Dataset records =
---

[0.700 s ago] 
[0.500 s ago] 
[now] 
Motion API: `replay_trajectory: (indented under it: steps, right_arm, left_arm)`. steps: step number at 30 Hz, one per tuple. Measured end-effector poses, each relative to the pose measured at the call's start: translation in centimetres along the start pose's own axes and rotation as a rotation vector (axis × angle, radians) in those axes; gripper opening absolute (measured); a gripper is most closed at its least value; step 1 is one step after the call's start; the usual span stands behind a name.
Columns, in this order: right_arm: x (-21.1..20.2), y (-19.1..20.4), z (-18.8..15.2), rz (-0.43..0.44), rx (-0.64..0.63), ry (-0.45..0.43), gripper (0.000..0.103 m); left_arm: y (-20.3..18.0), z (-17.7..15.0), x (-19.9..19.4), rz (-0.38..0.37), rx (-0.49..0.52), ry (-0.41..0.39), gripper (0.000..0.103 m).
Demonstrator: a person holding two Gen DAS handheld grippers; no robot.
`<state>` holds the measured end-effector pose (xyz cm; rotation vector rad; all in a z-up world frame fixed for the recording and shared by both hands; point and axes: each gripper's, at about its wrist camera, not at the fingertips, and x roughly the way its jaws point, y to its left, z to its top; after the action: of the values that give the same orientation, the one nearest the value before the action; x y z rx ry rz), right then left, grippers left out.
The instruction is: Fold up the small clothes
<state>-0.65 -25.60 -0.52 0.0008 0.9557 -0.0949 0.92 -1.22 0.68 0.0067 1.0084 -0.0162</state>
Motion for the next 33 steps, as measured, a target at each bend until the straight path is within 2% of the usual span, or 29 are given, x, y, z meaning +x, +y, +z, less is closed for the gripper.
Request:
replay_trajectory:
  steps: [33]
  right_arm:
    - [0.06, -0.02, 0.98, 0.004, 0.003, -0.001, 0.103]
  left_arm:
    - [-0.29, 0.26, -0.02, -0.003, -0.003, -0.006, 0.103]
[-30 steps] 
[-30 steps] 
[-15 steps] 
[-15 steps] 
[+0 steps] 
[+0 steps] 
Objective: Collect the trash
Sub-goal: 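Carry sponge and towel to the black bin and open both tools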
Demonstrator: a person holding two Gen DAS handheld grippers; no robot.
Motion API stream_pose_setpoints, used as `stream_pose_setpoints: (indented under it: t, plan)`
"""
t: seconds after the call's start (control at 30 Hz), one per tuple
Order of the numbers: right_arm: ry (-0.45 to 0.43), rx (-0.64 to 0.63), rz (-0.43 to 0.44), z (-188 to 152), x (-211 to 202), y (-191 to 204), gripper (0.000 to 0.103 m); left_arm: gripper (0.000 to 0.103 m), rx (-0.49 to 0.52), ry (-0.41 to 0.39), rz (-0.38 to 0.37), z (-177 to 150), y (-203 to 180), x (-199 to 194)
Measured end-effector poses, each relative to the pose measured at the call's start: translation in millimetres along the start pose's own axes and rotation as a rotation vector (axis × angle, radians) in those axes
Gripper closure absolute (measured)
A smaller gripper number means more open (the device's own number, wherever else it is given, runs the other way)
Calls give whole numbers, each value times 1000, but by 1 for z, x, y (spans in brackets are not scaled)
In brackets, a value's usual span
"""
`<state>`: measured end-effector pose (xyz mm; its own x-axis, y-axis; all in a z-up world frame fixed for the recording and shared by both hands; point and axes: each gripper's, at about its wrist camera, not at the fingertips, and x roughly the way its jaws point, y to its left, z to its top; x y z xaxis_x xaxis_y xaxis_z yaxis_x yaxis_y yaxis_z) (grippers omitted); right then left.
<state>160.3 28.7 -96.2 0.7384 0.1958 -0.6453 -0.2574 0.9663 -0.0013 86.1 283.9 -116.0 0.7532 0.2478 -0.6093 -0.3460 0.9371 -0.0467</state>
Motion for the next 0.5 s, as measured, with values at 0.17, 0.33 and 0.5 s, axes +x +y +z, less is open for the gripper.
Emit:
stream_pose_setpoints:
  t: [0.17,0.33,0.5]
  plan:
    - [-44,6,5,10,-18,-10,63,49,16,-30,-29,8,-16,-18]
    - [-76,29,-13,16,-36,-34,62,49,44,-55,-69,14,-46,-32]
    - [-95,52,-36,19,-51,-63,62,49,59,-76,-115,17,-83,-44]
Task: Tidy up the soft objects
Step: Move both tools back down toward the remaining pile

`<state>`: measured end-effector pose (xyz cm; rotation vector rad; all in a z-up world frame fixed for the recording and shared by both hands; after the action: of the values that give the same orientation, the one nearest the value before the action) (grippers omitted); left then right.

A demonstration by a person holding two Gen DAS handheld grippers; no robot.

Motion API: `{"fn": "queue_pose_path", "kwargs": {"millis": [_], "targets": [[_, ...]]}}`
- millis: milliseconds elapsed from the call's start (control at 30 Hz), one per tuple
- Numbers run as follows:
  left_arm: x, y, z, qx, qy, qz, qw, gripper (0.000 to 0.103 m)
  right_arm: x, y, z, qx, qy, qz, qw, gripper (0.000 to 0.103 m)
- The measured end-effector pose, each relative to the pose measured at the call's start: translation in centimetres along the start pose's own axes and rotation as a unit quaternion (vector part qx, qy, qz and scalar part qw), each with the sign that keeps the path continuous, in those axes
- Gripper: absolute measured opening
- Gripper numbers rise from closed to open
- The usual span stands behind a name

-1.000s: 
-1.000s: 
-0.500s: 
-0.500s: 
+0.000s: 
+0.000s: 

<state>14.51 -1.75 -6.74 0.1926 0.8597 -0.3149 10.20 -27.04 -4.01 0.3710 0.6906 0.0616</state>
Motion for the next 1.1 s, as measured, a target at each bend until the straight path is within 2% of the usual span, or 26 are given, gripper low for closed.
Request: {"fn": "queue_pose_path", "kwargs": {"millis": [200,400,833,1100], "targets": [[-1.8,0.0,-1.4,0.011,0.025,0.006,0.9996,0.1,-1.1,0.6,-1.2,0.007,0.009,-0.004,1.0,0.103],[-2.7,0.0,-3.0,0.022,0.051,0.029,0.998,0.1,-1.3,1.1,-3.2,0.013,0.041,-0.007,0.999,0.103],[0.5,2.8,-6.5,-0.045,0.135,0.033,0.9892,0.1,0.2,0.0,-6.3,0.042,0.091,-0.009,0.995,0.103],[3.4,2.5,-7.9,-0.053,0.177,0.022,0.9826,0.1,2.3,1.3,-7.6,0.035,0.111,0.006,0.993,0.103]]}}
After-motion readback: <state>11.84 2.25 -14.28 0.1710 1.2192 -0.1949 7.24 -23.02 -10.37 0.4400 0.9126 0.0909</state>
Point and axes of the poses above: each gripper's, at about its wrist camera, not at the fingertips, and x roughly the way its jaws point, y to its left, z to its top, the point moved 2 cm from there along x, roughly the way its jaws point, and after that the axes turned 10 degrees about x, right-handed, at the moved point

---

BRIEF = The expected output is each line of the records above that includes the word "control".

SOLUTION TO THE PROBLEM =
t: seconds after the call's start (control at 30 Hz), one per tuple
- millis: milliseconds elapsed from the call's start (control at 30 Hz), one per tuple

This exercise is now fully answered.